Restate the listing below word for word.

■ **Data provided**
══════════════════════════════

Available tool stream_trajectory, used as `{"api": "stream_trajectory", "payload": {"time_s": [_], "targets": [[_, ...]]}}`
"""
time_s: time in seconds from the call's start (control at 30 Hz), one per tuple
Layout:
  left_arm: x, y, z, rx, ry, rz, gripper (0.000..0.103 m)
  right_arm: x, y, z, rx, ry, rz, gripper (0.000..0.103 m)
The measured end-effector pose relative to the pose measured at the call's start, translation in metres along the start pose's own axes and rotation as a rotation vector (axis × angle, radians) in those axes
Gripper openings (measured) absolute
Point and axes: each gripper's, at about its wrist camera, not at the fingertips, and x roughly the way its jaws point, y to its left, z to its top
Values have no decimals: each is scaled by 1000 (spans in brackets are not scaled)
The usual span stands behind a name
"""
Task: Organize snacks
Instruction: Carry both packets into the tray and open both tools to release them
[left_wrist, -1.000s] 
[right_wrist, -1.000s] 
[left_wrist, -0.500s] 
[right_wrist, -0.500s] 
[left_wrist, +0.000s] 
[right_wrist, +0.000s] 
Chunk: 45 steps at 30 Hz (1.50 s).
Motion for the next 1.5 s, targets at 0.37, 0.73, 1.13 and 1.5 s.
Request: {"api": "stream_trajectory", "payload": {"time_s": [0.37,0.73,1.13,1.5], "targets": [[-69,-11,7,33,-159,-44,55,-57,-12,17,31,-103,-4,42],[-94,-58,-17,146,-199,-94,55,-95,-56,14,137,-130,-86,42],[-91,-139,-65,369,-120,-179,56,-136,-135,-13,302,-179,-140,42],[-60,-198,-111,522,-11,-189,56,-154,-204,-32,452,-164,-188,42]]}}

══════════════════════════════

■ **Finished task**
Available tool stream_trajectory, used as `{"api": "stream_trajectory", "payload": {"time_s": [_], "targets": [[_, ...]]}}`
"""
time_s: time in seconds from the call's start (control at 30 Hz), one per tuple
Layout:
  left_arm: x, y, z, rx, ry, rz, gripper (0.000..0.103 m)
  right_arm: x, y, z, rx, ry, rz, gripper (0.000..0.103 m)
The measured end-effector pose relative to the pose measured at the call's start, translation in metres along the start pose's own axes and rotation as a rotation vector (axis × angle, radians) in those axes
Gripper openings (measured) absolute
Point and axes: each gripper's, at about its wrist camera, not at the fingertips, and x roughly the way its jaws point, y to its left, z to its top
Values have no decimals: each is scaled by 1000 (spans in brackets are not scaled)
The usual span stands behind a name
"""
Task: Organize snacks
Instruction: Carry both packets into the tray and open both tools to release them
[left_wrist, -1.000s] 
[right_wrist, -1.000s] 
[left_wrist, -0.500s] 
[right_wrist, -0.500s] 
[left_wrist, +0.000s] 
[right_wrist, +0.000s] 
Chunk: 45 steps at 30 Hz (1.50 s).
Motion for the next 1.5 s, targets at 0.37, 0.73, 1.13 and 1.5 s.
Request: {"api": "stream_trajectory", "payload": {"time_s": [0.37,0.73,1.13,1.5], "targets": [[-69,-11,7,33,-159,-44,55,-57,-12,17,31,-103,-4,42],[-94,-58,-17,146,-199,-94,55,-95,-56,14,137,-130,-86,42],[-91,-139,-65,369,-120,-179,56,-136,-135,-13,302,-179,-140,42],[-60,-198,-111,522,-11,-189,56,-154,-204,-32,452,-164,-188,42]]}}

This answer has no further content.